Records -
━━━━━━━━━━━━━━━━

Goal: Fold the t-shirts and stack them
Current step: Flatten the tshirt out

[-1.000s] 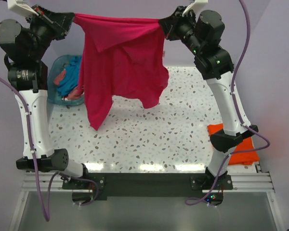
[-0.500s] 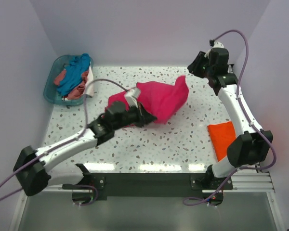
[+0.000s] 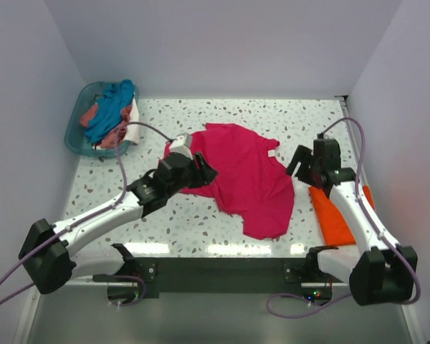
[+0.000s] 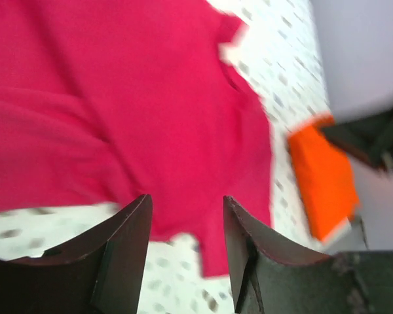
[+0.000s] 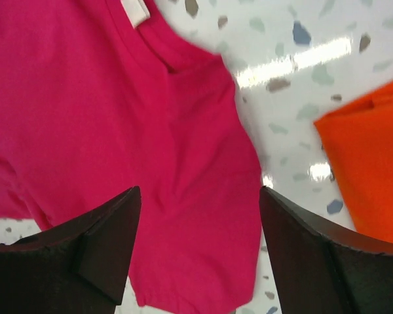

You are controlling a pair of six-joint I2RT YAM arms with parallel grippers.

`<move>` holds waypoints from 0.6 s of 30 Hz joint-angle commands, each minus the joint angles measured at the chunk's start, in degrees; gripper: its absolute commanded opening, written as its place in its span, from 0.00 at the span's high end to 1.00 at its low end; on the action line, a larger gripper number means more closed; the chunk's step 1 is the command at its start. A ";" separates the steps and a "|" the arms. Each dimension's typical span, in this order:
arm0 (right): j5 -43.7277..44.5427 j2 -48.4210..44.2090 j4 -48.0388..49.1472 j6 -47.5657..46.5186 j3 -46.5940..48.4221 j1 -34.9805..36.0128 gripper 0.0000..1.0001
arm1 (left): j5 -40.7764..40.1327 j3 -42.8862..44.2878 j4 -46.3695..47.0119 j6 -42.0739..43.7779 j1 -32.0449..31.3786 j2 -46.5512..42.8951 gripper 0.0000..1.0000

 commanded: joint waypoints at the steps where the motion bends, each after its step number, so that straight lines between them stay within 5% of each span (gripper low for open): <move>1: -4.70 -7.35 0.00 3.37 -7.57 0.76 0.25 | -13.70 -0.27 -17.57 -1.11 7.72 -4.18 0.49; 11: -4.98 -14.84 -3.16 9.78 -16.99 9.03 0.37 | -10.57 -7.03 -18.23 1.00 30.31 -3.07 0.56; 18: -5.07 -16.51 -2.81 10.31 -20.42 9.03 0.41 | -6.96 -9.33 -10.15 1.88 32.52 3.62 0.55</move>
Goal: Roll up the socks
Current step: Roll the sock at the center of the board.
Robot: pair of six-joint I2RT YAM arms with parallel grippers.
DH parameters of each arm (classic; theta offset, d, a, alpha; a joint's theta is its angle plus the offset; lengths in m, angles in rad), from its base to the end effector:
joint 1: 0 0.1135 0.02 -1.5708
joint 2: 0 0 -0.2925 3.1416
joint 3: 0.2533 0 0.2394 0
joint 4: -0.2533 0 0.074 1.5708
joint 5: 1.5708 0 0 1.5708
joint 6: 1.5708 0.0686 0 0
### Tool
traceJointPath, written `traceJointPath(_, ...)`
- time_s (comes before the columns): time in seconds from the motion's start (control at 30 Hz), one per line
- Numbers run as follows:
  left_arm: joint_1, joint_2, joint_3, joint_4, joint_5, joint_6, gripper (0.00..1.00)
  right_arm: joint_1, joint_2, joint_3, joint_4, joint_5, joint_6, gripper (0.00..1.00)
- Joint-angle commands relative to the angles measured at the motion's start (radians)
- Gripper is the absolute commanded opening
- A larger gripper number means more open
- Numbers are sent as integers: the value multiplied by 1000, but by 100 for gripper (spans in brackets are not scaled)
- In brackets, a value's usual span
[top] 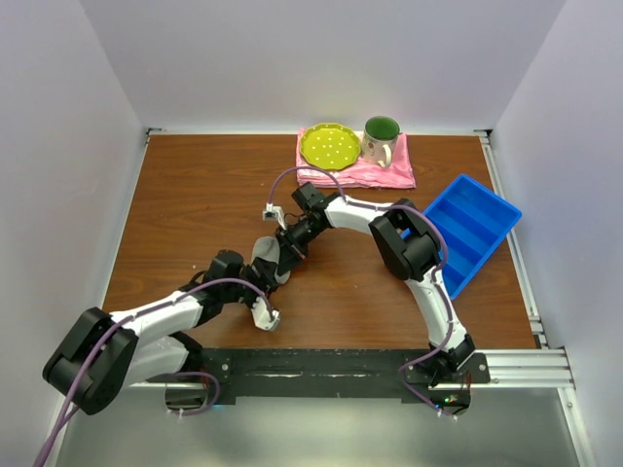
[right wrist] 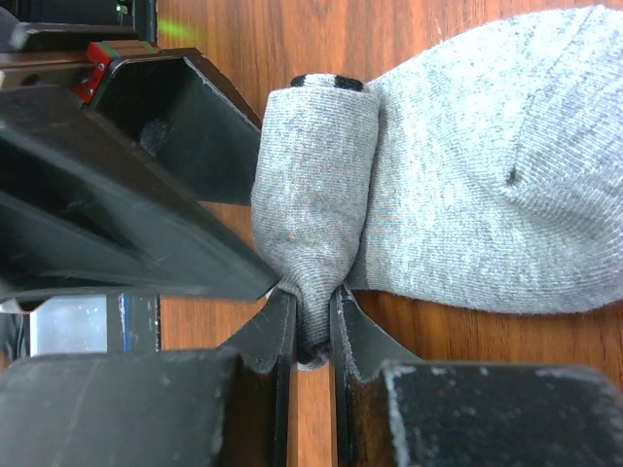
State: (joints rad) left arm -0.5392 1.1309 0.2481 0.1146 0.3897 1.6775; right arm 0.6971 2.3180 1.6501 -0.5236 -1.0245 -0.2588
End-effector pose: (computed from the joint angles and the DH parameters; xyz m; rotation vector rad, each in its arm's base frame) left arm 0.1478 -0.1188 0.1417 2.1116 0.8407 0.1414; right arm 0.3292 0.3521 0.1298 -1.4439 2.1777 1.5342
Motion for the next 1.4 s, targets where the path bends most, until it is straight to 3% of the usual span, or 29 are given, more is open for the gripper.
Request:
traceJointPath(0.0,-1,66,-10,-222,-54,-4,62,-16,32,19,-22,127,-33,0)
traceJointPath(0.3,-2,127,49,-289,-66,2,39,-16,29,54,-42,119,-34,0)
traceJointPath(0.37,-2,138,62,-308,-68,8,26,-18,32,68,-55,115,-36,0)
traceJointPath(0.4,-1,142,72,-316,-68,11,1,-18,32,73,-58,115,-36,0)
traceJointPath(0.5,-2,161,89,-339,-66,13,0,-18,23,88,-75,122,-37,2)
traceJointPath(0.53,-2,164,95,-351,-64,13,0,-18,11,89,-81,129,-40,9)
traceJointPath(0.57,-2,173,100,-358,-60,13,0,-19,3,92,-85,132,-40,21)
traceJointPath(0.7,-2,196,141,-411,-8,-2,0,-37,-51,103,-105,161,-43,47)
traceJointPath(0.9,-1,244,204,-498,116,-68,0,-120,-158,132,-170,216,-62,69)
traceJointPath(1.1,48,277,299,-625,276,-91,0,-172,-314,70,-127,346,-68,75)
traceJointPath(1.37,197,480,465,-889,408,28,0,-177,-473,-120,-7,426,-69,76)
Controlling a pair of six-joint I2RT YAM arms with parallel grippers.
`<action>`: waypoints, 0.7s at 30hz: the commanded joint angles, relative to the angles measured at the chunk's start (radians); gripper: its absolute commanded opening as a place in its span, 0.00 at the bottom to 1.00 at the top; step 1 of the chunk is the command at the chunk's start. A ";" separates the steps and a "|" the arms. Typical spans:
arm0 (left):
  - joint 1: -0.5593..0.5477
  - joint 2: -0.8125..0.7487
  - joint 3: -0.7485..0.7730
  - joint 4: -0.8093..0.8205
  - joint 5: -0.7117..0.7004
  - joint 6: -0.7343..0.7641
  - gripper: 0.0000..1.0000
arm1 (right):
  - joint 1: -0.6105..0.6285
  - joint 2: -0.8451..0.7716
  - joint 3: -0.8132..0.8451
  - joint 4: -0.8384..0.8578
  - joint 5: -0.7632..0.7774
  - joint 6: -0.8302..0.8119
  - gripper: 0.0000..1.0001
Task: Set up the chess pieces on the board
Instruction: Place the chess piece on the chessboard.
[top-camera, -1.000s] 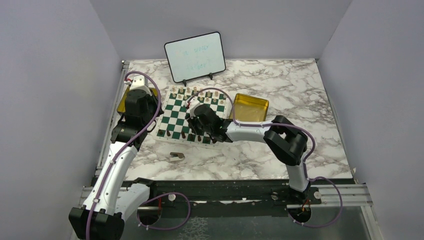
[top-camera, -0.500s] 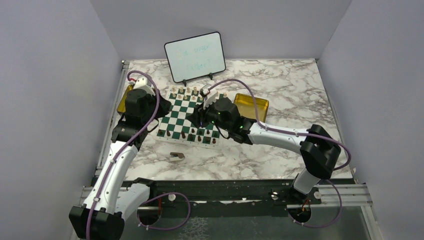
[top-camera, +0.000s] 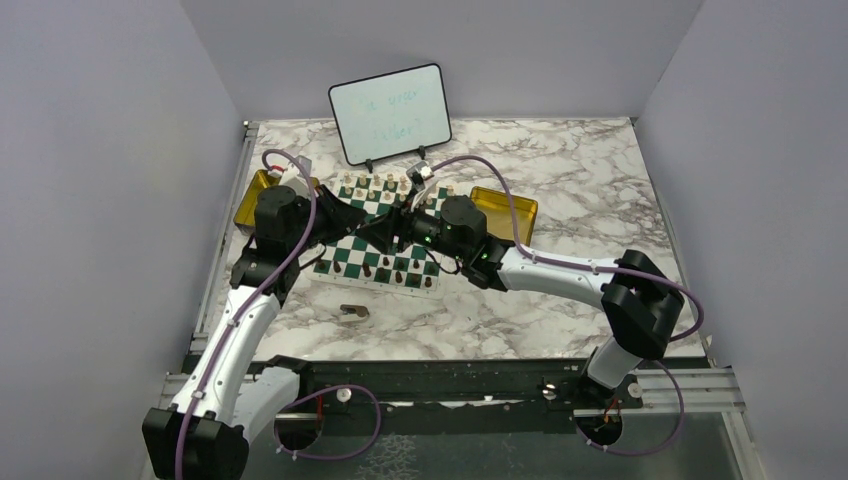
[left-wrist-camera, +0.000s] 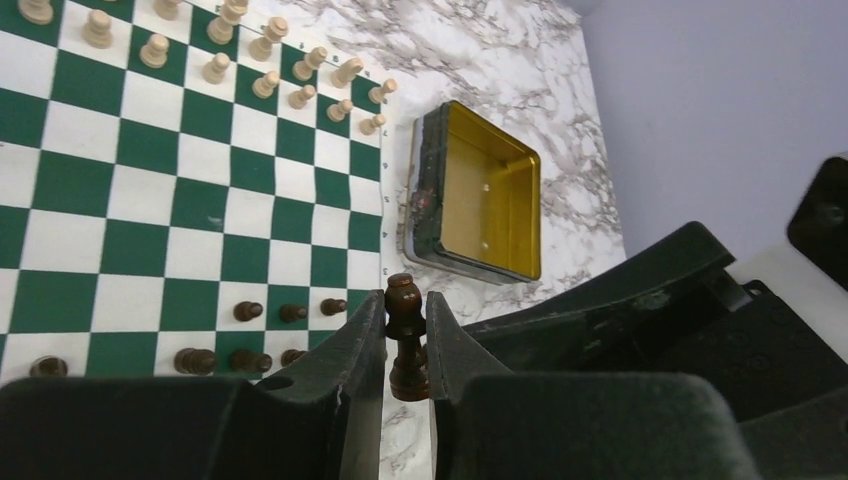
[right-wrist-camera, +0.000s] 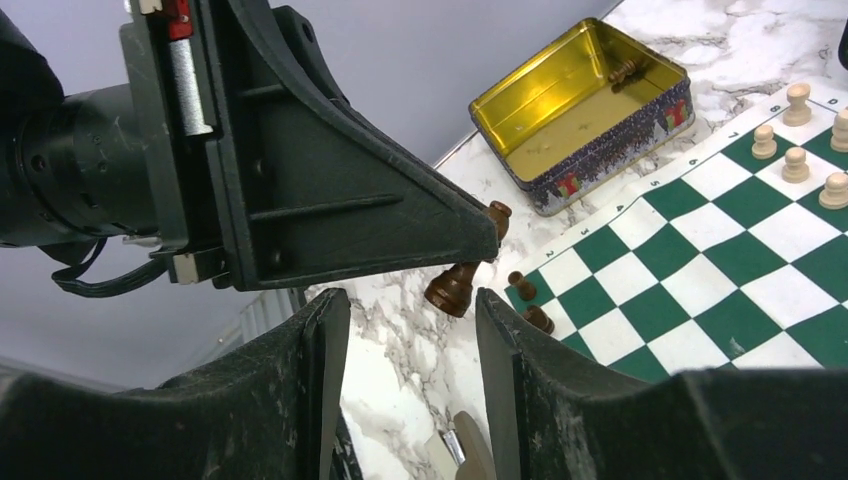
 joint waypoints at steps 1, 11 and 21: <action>-0.003 -0.029 -0.005 0.088 0.094 -0.075 0.16 | 0.001 -0.012 0.012 0.034 0.017 0.040 0.53; -0.003 -0.018 -0.004 0.128 0.182 -0.129 0.17 | 0.001 -0.025 -0.015 0.067 0.047 -0.030 0.21; -0.003 0.010 0.064 -0.003 0.256 -0.023 0.56 | 0.001 -0.122 -0.199 0.193 -0.086 -0.368 0.01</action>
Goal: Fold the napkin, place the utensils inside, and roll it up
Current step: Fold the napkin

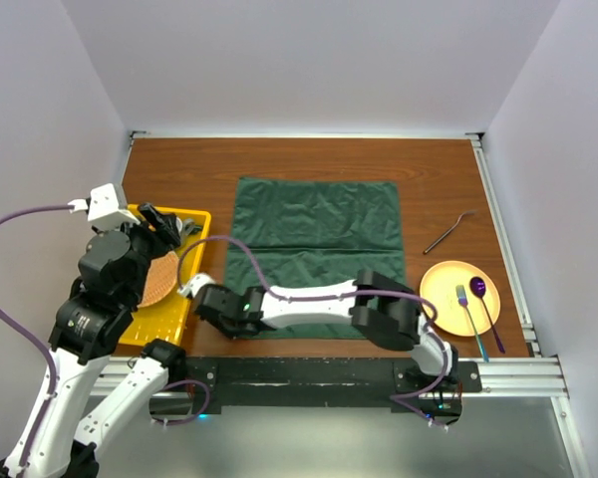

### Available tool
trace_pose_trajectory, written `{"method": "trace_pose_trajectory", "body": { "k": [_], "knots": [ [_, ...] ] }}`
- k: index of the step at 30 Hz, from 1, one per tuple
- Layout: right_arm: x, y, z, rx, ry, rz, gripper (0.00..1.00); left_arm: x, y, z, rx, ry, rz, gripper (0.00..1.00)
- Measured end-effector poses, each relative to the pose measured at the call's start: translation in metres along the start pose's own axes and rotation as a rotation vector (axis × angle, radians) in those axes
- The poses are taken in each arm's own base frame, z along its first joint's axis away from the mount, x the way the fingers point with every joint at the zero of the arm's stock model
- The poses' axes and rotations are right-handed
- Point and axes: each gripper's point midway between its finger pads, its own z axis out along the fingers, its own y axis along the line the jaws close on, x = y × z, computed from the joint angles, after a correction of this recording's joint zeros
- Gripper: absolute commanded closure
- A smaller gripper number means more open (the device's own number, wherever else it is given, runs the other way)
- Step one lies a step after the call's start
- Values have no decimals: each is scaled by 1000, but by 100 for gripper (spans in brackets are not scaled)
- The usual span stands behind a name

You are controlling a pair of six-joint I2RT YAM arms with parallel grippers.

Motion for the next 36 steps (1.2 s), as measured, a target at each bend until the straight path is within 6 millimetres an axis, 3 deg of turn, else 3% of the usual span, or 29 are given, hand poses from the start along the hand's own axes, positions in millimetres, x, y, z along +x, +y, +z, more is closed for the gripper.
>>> {"method": "trace_pose_trajectory", "body": {
  "k": [3,5,7,10,12,14,16,19,22,30,36],
  "knots": [
    [-10,-23,-19,-73,-12,94,100,1,-2,4,-2,4,2,36],
    [-25,-60,-33,-106,-45,195,100,2,-4,8,-3,9,5,36],
    [-42,-116,-42,-112,-92,314,100,5,-6,13,-4,16,8,36],
    [-53,-219,-45,-62,-155,482,100,15,-9,22,-1,41,18,36],
    [-39,-286,-43,-7,-161,583,100,24,-12,30,2,64,28,36],
    [-19,-336,-42,33,-149,660,100,33,-15,38,3,94,40,37],
    [3,-373,-39,52,-131,726,100,40,-19,45,10,113,45,37],
    [30,-407,-35,58,-104,789,100,52,-25,57,18,149,52,37],
    [45,-432,-32,48,-90,830,100,60,-29,65,28,169,55,37],
    [46,-488,-56,65,-166,881,100,74,-39,77,56,195,46,36],
    [56,-511,-68,81,-191,920,100,87,-42,82,68,228,42,36]
  ]
}}
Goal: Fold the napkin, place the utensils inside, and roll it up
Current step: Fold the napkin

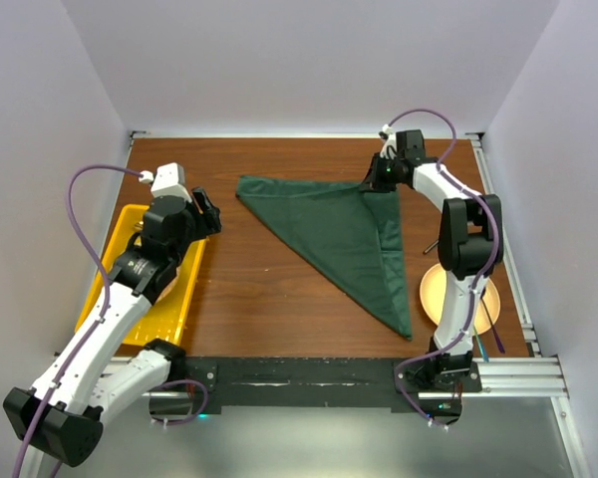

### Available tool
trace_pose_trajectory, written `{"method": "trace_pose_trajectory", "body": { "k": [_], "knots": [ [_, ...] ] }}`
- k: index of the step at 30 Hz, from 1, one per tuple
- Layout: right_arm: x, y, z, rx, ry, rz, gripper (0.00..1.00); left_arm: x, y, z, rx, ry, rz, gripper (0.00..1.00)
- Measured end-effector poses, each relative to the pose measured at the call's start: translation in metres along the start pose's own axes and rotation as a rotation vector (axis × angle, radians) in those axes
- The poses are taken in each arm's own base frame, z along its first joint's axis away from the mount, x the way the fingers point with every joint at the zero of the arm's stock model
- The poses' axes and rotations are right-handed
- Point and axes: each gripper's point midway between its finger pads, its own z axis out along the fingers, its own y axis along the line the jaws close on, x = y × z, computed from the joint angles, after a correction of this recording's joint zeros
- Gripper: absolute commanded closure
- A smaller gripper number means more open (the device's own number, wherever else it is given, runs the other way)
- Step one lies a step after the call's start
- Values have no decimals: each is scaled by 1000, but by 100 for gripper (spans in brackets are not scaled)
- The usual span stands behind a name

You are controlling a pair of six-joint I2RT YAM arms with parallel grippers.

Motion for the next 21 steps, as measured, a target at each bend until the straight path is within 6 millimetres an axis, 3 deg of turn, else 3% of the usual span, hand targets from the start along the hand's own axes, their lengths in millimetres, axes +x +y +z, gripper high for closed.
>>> {"method": "trace_pose_trajectory", "body": {
  "k": [6,21],
  "knots": [
    [-8,-15,-3,11,-35,49,100,-1,-3,1,12,-3,-5,36],
    [-2,-73,-6,120,-97,217,100,-1,-7,1,33,-3,-10,36]
  ]
}}
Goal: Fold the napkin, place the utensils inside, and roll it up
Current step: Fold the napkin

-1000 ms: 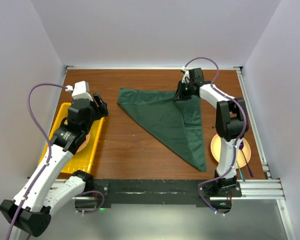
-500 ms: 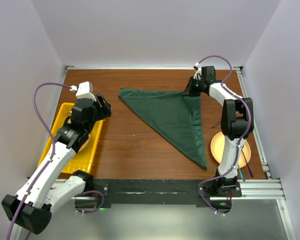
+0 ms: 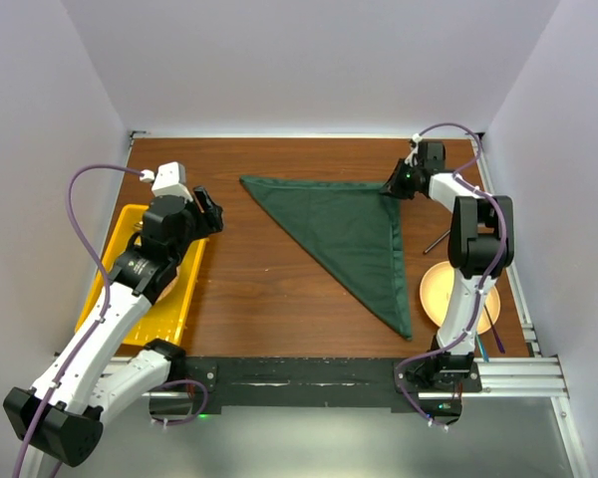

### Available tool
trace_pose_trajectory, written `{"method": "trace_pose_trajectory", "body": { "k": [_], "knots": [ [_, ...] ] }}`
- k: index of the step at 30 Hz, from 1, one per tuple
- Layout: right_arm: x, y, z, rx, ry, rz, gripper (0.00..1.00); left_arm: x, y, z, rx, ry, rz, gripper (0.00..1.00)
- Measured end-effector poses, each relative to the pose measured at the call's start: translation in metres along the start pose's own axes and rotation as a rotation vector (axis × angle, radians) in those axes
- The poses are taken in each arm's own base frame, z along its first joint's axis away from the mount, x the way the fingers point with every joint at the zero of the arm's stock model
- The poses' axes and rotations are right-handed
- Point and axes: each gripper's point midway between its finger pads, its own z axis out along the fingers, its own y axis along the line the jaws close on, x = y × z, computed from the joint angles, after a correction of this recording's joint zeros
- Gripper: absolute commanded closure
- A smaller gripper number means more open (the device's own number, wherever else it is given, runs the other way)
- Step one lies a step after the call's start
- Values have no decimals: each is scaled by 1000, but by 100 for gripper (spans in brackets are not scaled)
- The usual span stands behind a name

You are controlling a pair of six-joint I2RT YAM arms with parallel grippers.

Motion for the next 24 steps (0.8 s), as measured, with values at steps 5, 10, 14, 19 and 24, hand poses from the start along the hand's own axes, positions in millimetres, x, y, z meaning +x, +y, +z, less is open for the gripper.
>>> {"method": "trace_pose_trajectory", "body": {
  "k": [5,10,14,19,24],
  "knots": [
    [-6,-4,-1,6,-21,13,100,-1,-2,0,8,-3,-3,36],
    [-15,-7,-4,8,-40,23,100,-1,-2,0,10,-2,-3,36],
    [-29,-11,-7,9,-69,30,100,0,-3,1,12,2,-2,35],
    [-37,-14,-7,9,-84,32,100,2,-3,2,11,9,0,35],
    [-37,-17,2,10,-79,32,100,3,-3,4,11,12,1,35]
  ]
}}
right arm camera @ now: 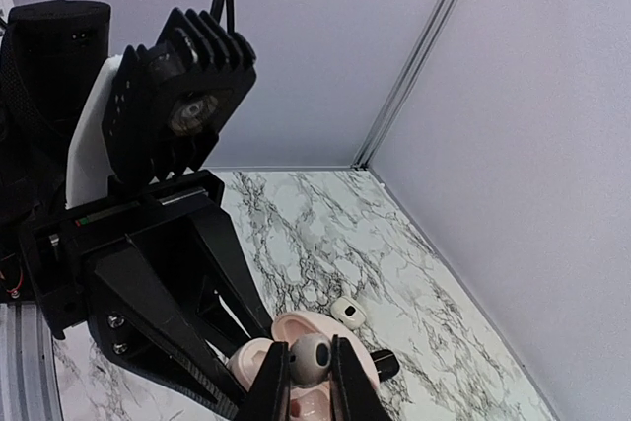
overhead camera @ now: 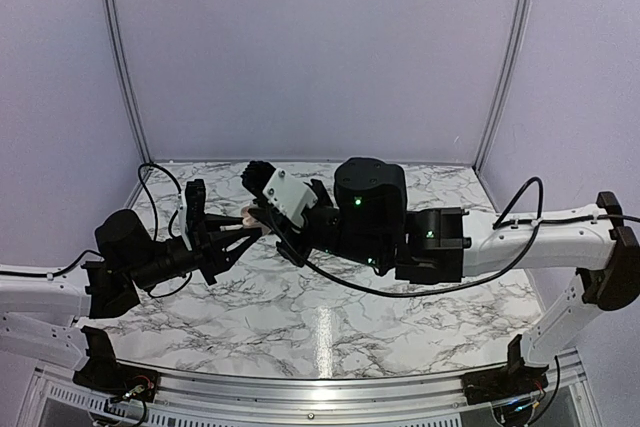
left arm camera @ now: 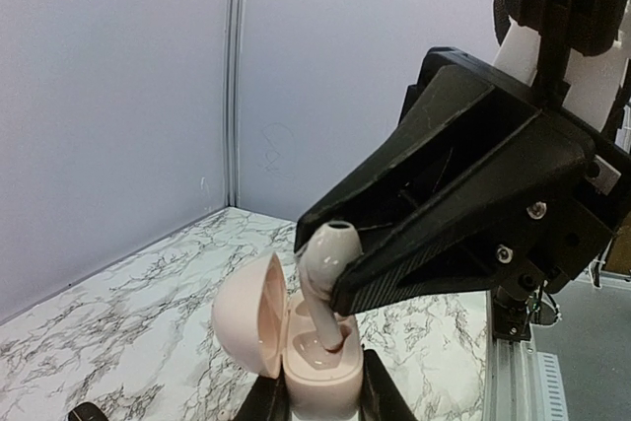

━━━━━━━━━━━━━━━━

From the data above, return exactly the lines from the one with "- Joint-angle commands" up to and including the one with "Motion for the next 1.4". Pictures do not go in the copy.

Answer to the exercise -
- Joint-angle commands relative to the angles measured at the motion's start (radians)
- Gripper is the absolute commanded opening
- A larger gripper number means more open
- Numbers are sent as integers: the value multiplied by 1000, but by 100 for gripper (spans in brackets are not scaled)
- In brackets, a value's usual span
[top] 
[right wrist] 
State: (joints rad) left arm -0.5392 1.1309 0.2481 0.1146 0.3897 1.6775; right arm 0.6971 2.3180 1.6501 -0.5236 -1.0245 -0.2588
End-effector pose: (computed from the joint angles and the DH parameters; xyz m; rotation vector rad, each in its arm's base frame) left arm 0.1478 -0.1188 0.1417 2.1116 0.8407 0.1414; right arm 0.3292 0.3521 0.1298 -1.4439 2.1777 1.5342
Motion for the next 1.4 s, targets where the path bends most, until it is straight to 3% of the usual span, or 29 are given, more is open for the gripper.

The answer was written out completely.